Assistant Professor Seyed "Reza" Zekavat (Electrical and Computer Engineering) has received two National Science Foundation grants totalling more than $800,000.

With a $350,000 grant, he aims to conduct fundamental research on wireless local positioning systems. With a $462,000 award, he will develop a new multidisciplinary version of the traditional course, "Introduction to Electrical Engineering for Non-Electrical Engineers."

Global positioning systems provide you with your location on the planet, while wireless local positioning systems (WLPS) tell you where others are positioned with respect to you. Unlike GPS, however, WLPS can operate indoors and in urban areas.

Zekavat gives an example. "Say you have 10 robot firefighters in a burning building," he says. "They should know where the others are." WLPS could also be used to improve road safety. "If you had transceivers in all vehicles, you could know the position of the other cars and help drivers avoid accidents," Zekavat said. The Department of Transportation has been encouraging automakers to develop such safety devices to install in all vehicles.

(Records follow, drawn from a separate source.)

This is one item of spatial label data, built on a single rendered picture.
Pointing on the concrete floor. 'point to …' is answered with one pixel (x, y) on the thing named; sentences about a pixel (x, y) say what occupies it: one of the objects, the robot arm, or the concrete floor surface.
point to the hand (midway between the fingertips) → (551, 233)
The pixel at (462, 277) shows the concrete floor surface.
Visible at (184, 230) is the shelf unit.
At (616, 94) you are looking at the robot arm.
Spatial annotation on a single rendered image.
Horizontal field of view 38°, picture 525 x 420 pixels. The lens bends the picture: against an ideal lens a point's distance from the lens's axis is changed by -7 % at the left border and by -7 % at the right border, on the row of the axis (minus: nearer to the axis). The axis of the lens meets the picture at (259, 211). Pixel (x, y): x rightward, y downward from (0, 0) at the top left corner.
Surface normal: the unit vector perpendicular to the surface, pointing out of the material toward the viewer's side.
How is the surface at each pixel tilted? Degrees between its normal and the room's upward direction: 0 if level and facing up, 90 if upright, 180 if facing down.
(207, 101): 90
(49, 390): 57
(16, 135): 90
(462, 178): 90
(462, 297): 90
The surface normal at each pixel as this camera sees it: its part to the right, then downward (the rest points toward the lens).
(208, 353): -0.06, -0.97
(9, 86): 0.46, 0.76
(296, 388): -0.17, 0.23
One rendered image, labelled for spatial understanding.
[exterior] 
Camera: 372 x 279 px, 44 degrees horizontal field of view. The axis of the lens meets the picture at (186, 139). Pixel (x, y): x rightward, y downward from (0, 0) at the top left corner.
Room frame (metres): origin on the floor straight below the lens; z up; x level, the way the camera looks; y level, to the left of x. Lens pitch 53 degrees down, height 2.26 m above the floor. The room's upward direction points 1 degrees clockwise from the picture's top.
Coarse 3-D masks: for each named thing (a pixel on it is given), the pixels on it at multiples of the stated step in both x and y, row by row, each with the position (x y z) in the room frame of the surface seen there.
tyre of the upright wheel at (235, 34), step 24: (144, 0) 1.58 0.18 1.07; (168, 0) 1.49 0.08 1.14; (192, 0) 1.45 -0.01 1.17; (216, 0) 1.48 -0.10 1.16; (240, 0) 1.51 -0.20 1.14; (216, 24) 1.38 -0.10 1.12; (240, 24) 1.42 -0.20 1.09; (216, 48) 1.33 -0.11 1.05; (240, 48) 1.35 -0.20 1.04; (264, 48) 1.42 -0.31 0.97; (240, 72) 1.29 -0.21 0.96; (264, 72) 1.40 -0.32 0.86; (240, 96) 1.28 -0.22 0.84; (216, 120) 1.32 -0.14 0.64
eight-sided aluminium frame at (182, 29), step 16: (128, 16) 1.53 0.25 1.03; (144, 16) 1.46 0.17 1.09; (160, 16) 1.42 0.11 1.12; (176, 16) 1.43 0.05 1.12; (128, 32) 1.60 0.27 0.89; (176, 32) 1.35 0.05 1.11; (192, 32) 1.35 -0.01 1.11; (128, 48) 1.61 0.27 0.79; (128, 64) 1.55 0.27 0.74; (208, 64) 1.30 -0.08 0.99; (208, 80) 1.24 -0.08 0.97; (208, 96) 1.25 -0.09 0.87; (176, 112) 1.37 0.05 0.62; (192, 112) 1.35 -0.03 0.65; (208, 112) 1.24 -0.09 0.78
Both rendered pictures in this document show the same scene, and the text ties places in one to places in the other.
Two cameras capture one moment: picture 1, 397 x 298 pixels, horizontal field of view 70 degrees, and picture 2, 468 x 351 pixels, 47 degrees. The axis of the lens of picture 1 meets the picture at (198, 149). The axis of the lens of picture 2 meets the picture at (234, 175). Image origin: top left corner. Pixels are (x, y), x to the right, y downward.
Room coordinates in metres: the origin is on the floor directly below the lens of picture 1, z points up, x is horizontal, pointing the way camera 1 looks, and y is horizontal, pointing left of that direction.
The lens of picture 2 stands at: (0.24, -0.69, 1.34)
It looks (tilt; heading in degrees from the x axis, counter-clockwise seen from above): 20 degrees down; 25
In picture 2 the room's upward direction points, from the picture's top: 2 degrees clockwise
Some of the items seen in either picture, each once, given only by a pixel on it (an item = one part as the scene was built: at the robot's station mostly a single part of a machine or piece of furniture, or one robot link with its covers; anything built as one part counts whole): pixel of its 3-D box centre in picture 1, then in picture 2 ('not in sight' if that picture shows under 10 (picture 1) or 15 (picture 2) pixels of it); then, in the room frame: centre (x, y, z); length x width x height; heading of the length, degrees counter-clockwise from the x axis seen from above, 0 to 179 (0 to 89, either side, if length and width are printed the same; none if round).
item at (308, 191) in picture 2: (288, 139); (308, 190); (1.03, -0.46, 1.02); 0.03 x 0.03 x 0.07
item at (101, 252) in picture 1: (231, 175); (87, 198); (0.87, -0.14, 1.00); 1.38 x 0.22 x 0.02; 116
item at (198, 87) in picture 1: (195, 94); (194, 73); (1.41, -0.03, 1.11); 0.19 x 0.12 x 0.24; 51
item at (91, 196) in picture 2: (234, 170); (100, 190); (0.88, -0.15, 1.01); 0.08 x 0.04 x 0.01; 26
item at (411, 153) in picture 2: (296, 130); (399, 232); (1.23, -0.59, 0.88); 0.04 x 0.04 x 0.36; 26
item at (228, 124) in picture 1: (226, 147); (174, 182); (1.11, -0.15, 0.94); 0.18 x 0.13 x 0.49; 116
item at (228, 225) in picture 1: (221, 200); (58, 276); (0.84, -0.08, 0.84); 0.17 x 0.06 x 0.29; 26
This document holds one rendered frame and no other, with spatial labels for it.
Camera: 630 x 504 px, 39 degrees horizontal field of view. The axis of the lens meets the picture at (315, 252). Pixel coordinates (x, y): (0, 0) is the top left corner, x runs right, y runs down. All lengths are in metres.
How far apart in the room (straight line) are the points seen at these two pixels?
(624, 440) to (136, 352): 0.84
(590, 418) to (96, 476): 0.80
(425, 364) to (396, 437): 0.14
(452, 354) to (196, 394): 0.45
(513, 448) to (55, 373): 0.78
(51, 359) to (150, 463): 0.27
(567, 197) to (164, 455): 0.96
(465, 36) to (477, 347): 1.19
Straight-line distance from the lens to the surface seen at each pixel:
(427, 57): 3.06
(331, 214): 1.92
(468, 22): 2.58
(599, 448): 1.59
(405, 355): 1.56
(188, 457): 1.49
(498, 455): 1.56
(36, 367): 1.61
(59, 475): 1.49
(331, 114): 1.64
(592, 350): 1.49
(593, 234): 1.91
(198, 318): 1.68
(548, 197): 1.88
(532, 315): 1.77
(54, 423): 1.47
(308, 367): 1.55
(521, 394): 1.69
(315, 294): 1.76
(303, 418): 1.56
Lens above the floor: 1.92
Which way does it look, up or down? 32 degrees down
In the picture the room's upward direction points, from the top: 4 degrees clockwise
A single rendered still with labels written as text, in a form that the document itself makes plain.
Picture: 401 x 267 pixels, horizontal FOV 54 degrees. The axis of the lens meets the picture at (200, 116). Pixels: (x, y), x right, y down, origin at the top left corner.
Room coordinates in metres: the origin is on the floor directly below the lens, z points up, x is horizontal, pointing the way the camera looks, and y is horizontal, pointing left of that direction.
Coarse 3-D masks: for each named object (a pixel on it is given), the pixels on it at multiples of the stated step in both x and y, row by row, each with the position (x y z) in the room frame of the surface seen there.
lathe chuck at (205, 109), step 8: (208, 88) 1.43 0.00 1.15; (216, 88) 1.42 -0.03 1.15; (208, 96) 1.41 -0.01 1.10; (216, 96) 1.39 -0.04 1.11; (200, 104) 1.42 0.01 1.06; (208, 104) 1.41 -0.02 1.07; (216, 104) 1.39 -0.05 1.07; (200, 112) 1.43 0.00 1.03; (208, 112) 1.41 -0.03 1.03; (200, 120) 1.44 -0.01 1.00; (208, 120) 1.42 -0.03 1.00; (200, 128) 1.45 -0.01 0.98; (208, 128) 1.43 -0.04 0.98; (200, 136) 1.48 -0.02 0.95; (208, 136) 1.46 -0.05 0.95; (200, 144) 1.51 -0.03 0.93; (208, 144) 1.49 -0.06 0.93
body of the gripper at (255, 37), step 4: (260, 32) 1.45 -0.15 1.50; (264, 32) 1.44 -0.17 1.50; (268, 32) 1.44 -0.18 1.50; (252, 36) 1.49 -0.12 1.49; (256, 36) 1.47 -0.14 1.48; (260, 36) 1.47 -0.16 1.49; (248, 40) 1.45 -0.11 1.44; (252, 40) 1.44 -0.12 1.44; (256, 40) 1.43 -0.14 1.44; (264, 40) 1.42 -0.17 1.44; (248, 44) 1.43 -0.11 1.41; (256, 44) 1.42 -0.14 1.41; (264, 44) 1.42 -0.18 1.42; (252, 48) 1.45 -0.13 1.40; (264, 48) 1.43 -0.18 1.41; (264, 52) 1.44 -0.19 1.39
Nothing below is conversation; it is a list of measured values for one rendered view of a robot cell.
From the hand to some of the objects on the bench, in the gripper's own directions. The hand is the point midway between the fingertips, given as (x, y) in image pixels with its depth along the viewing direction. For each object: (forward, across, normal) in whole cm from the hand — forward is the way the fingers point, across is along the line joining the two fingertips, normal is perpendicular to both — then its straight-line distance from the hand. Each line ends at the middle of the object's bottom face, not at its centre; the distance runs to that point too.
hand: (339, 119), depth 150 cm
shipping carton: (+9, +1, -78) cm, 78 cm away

Wireless positioning systems have two main components: the dynamic base station and the transceiver. The base station sends a signal out asking, in effect, "Is anybody there?" The transceiver responds with a "Here I am" signal. From the direction of the signal and the time it takes to get an answer, the base station can tell where the transceiver is.

Such information would be a godsend for the military. "Every soldier could have a simple transceiver that costs less than 5 cents strapped to his wrist," Zekavat says. "It could help keep us from bombing our own troops."

The project will support a new lab and three graduate students and will involve about 15 undergraduates through the Wireless Communications and Integrated Systems Enterprise. Zekavat will be collaborating with researchers at George Mason University on the project.

Wireless positioning systems are an example of the type of technology he plans to consider in his new curriculum teaching electrical engineering to non-majors. With his second NSF grant, he will address shortcomings in the current teaching approach.

"Every type of engineering uses electronic devices," he notes. But there's a hitch. While engineers in all fields need to know the fundamentals of electrical engineering, what chemical engineers need to know may have little in common with what's important to mechanical engineers.

That's the main problem with most EE-for-nonmajors courses. Students complain that the one-size-fits-all approach doesn't give them the information they need.

Over the next four years, Zekavat plans to address that shortfall by developing a basic lecture and lab course for all the students. In addition, anything that isn't important for all non-major students would be taught via a Web-based teaching system. "So we'd tell the civil engineering majors they need to look at a lesson on the Web specifically designed for them that wouldn't be necessary for mechanical
engineers," he said. "Some topics we might not cover in class at all, but we'd tell chemical engineering majors to review them independently."

The project involves a team of researchers from all of Michigan Tech's engineering departments, as well as the Department of Education. The first version of the curriculum, due out in January 2006, will serve as the basis for a new textbook.